Companies frustrated by trade barriers could use a “non-tariff barrier mechanism” in the agreement to signal commitments on trade problems and ask for solutions, Muchanga says. At the Kigali Summit, areas of agreement were reached on trade protocols, dispute settlement procedures, customs cooperation, trade facilitation and rules of origin. This was part of Phase I of the agreement, which deals with the liberalisation of goods and services. There was also a consensus on reducing tariffs to 90% of all goods. Each nation can exclude 3% of the goods from this agreement. [25] The signing of the Framework Protocol does not immediately create a free trade area. Countries have yet to conclude negotiations on protocols on trade in goods and services, intellectual property rights, investment and competition. According to Maryla Maliszewska, an economist at the World Bank and lead author of the report, African countries should have an interest in advancing the free trade area. “Trade is important to build sufficient resilience to future shocks,” the economist said. The idea of trade should not be terrifying until later. “This is a decisive factor in the resumption of the pandemic.” The perimeter of the AfCFTA is important.
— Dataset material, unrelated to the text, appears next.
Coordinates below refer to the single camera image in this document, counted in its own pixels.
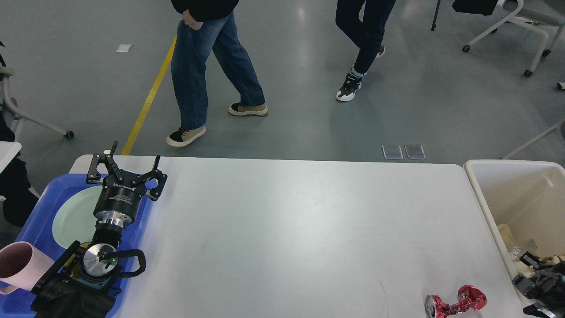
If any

The agreement will reduce tariffs between Member States and cover policy areas such as trade facilitation and services, as well as regulatory measures such as hygiene standards and technical barriers to trade. Full implementation of AfCFTA would transform markets and economies across the region and boost production in the services, manufacturing and raw materials sectors. There is another reason why the pandemic is an opportunity for the free trade area: it has shown the partners – sometimes painfully – what they have forgotten or neglected in the negotiations, for example in the services sector. “We realized that we missed a very important sector, namely the health sector,” says Chief Councillor Sebahizi. There is no doubt that health will play an important role in future discussions. Yulia Vnukova advises the World Bank in the Department of Trade and Regional Integration (ETIRI). Based on more than a decade of experience, Yulia`s current work focuses on trade policy and regional integration, focusing on macroeconomic and microeconomic analyses of trade, trade and sectoral competitiveness, global value chains and private sector development in emerging countries in Europe, Asia and Africa. After the Kigali summit, more signatures were added for the AfCFTA. At the African Union summit in Nouakchott on 1 July 2018, five other nations, including South Africa, joined the agreement. Kenya and Ghana were the first nations to ratify the agreement and file their ratifications on 10 May 2018.

[2] Of the signatories, 22 had to ratify the agreement in order for it to enter into force, and it happened on 29 April 2019, when Sierra Leone and the Arab Democratic Republic of the Sahara ratified the agreement. [7] As a result, the agreement came into force 30 days later on 30 May 2019; At that time, only Benin, Nigeria and Eritrea had not signed.